*Task instructions*:
Set out the listing word for word. End with the line that contains "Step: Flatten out".

*Provided data*:
↓↓↓

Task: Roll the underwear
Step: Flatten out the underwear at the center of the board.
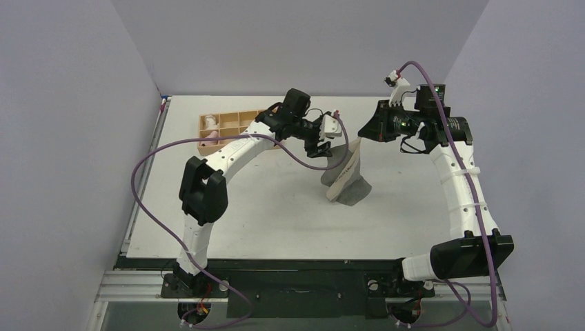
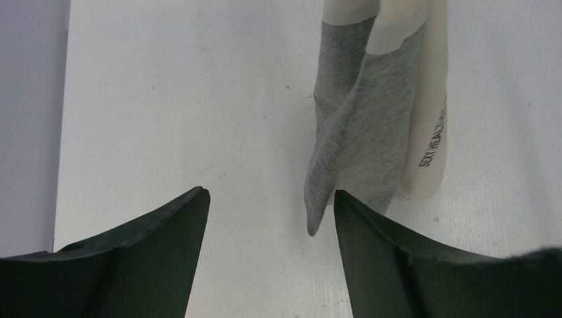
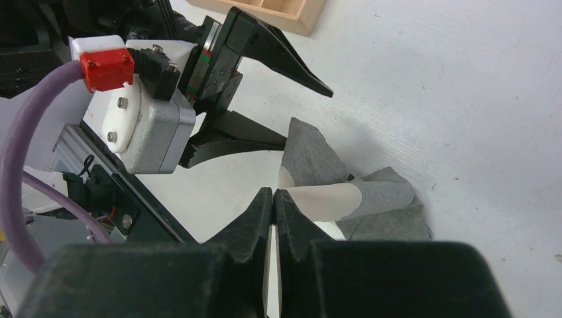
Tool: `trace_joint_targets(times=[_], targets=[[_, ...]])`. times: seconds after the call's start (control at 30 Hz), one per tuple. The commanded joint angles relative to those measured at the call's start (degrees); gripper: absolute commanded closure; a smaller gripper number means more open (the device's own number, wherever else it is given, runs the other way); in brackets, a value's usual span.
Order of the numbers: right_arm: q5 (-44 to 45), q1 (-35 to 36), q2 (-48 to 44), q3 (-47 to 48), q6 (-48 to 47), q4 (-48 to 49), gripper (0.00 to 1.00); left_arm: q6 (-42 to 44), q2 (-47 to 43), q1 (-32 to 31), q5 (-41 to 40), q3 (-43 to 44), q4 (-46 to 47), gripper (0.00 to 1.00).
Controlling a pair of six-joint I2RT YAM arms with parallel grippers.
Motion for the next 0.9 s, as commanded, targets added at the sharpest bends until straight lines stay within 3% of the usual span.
trace_joint_targets(times=[0.0,0.43,0.57,0.7,0.87], targets=[[-0.44,-0.58,-1.33,0.94,-0.62,1.07,1.00,1.30,0.34,-0.36,6.60,1.59,-2.21,0.43],[-0.62,-1.14,-1.11,1.24,-0.58,1.11,1.00,2.84,1.19,-0.54,5.52,1.63,-7.52,0.77],[-0.62,-1.26,-0.98,1.36,-0.58,1.16,1.00,2.23,1.89,-0.37,4.23,3.58,-9.68,0.98],[0.94,-1.53,-0.20,2.14,-0.39,0.80,1.00,-0.12,1.75,0.08,0.24,7.43,-11.25,1.00],[7.03,-2.60,2.95,6.44,1.75,-0.32,1.00,-3.72,-0.09,0.96,-10.86,13.62,-12.18,1.00]])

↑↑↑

*Answer for this exercise*:
Task: Roll the underwear
Step: Flatten out the underwear at the center of the board.

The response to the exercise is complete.